## [Data]
Segment Open

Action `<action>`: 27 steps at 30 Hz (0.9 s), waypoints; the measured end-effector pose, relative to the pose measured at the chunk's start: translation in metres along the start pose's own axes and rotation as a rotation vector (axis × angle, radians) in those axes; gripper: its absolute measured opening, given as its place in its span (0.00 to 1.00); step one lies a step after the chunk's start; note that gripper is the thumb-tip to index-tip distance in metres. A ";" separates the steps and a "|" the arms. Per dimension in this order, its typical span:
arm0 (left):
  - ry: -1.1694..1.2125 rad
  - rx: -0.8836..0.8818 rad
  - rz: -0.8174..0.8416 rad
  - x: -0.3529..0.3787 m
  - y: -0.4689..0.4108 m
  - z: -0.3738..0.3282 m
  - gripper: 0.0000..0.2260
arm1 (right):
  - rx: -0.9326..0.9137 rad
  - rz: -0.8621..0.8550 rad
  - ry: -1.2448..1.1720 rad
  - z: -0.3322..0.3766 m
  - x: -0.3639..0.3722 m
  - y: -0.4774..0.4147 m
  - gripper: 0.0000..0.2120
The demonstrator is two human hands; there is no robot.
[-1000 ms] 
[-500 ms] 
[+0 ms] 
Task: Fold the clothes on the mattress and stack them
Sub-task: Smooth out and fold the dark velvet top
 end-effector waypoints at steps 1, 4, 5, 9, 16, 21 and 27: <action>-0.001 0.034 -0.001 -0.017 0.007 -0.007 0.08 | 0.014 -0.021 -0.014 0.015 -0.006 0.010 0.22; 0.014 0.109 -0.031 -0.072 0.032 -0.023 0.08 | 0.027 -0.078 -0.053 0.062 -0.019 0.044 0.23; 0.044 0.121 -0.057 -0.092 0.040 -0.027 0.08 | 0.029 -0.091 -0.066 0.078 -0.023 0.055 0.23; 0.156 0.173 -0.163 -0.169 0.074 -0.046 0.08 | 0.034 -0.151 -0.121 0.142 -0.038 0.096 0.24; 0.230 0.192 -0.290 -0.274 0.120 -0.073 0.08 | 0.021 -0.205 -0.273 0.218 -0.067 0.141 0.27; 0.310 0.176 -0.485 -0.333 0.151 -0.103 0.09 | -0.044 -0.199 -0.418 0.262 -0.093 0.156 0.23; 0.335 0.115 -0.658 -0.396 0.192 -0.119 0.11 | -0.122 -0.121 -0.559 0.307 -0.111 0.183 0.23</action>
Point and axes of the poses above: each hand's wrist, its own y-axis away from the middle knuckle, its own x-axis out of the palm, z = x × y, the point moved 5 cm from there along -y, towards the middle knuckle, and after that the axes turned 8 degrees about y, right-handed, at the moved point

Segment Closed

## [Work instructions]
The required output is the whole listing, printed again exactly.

## [Exercise answer]
Action `<action>`: 27 steps at 30 Hz (0.9 s), waypoints; the measured end-effector pose, relative to the pose measured at the chunk's start: translation in metres along the start pose's own axes and rotation as a rotation vector (axis × angle, radians) in those axes; gripper: its absolute measured opening, given as its place in its span (0.00 to 1.00); step one lies a step after the chunk's start; note that gripper is the thumb-tip to index-tip distance in metres. A ";" separates the steps and a "|" the arms. Per dimension in this order, its typical span:
arm0 (left):
  - ry: -1.1694..1.2125 rad
  - rx: -0.8836..0.8818 rad
  - rz: -0.8174..0.8416 rad
  - x: -0.3529..0.3787 m
  - y: -0.4689..0.4108 m
  - z: -0.3738..0.3282 m
  - gripper: 0.0000..0.2260
arm1 (right):
  - rx: -0.9326..0.9137 rad
  - rz: -0.8621..0.8550 rad
  - ry: -1.2448..1.1720 rad
  - z: -0.3322..0.3766 m
  - x: -0.3639..0.3722 m
  - y: -0.4774..0.4147 m
  - gripper: 0.0000..0.2120
The demonstrator is two human hands; there is no robot.
[-1000 ms] 
[-500 ms] 
[+0 ms] 
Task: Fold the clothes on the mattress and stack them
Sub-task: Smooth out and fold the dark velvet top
 end-effector waypoints at steps 1, 4, 5, 9, 16, 21 and 27: <action>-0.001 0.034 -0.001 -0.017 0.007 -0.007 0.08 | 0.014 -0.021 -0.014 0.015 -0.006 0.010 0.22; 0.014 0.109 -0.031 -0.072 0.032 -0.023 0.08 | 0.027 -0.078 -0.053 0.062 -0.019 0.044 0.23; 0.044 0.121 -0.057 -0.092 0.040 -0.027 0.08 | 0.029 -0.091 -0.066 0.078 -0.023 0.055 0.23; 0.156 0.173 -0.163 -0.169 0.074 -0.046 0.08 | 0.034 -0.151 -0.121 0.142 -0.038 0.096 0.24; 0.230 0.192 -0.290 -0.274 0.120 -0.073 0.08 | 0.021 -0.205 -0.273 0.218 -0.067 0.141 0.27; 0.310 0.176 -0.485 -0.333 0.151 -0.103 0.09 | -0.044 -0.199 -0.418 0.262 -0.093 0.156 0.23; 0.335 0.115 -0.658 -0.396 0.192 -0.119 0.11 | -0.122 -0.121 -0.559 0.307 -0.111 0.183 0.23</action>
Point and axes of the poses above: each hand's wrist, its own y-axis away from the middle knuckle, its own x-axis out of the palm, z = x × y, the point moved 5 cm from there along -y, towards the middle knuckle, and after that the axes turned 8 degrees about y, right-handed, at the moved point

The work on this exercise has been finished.